Title: Re: Checking for repeated positions
Post by rbarreira on Jul 6th, 2014, 4:25am
First of all - in an arimaa bot, you never want to compare positions, at least not in the performance-critical parts. Always compare the zobrist hash of the position.

As JimmSlimm said, you need to keep the history of all positions (or their hashes) that have occurred in the game, and how many times they occurred. An efficient data structure for searching (like a hash table) is best.

I want to add two things though:

1- This is not only about evaluation, you should check that the moves are legal before recursing on your search as well. What's the point of continuing a search branch where an illegal (repeating) move occured? You probably already have a check for illegal moves in your search (like moves that don't change the board). In that same place in the code you can add the repetition check.

2- It can also be good (if less important) to consider the positions in the search branch so far. For this purpose you shouldn't need any fancy data structure, as the searches are not very deep in Arimaa. A simple array of the hash for each position after a player's move in the current branch should work.

Title: Re: Checking for repeated positions
Post by leon_messerschmidt on Jul 6th, 2014, 6:32am
Thank you for the replies.  It helps a lot.

Aren't there enough hash collisions that I have to do a full comparison when the hashes are equal?  Perhaps my hash implementation isn't great but I almost always see a handful of collisions.

I already remove illegal and duplicate moves from my search.  But only for the current tree and not previous moves.  

It would be easy enough to add a additional hash table that cover previous moves.  The only reason I'm resisting it is the additional hash calculations and comparisons, which would run an awful lot.

Title: Re: Checking for repeated positions
Post by JimmSlimm on Jul 6th, 2014, 6:48am
As rbarrieira mentioned, check out "zobrist" hashing if you haven't already done so.

Collisions are practically almost non-existant, it's extremely fast to calculate the hash if you do it inside step generation, and it's just a 64bit integer, so the comparisons are kept to a minimum.

Here's a good link that describes this:
https://chessprogramming.wikispaces.com/Zobrist+Hashing

Title: Re: Checking for repeated positions
Post by leon_messerschmidt on Jul 6th, 2014, 5:40pm
I get the feeling I'm missing something really fundamental.

From the chessprogramming site ( https://chessprogramming.wikispaces.com/Zobrist+Hashing#Collisions ) it seems as if there is a collision expected for roughly every 2^32 (roughly 4 billion) entries.

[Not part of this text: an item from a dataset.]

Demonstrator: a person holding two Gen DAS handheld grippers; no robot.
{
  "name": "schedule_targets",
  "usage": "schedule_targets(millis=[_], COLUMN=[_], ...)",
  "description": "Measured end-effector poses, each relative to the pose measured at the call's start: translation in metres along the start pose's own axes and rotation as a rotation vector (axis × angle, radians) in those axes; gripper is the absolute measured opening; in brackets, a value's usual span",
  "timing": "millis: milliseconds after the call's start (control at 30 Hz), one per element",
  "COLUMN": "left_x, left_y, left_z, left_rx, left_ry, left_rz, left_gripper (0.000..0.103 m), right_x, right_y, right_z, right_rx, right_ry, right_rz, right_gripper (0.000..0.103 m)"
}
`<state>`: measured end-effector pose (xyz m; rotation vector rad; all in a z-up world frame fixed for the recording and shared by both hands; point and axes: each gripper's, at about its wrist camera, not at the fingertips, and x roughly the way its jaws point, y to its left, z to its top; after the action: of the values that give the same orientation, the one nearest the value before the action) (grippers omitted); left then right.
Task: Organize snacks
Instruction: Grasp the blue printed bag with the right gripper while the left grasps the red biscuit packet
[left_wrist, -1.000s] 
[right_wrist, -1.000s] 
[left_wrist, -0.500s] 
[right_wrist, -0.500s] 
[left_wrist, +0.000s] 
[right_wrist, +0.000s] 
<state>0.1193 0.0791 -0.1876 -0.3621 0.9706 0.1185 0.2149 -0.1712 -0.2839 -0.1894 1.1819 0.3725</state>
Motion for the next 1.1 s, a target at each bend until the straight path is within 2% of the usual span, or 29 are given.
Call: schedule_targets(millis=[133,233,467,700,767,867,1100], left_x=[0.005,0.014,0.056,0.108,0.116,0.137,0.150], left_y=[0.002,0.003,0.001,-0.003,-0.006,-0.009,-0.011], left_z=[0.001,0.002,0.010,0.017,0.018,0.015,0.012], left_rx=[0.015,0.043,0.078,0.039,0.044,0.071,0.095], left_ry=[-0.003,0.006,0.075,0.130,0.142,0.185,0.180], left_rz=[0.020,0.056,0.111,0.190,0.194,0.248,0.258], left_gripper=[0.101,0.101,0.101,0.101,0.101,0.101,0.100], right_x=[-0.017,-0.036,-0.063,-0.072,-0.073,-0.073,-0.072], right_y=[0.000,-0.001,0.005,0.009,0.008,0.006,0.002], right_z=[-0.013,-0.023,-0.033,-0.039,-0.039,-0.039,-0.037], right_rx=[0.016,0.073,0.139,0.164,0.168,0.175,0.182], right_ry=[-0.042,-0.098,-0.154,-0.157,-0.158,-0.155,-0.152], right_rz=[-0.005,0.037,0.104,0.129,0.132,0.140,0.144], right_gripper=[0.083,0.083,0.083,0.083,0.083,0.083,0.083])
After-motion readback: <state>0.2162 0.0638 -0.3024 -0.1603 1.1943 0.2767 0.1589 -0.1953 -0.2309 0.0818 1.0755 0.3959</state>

Back of envelope calculation says that at an average branching factor of 15,000 I'd see ~800 collisions for a 12 step deep search.   Did I get that right?

Are you saying that you either don't see any collisions or that they're close enough to be treated as the same position?

Edit: at the moment I do seem some collisions in my hash function and I resolve them with a full comparison.

Title: Re: Checking for repeated positions
Post by dree12 on Jul 6th, 2014, 8:40pm

on 07/06/14 at 17:40:07, leon_messerschmidt wrote:
I get the feeling I'm missing something really fundamental.

From the chessprogramming site ( https://chessprogramming.wikispaces.com/Zobrist+Hashing#Collisions ) it seems as if there is a collision expected for roughly every 2^32 (roughly 4 billion) entries.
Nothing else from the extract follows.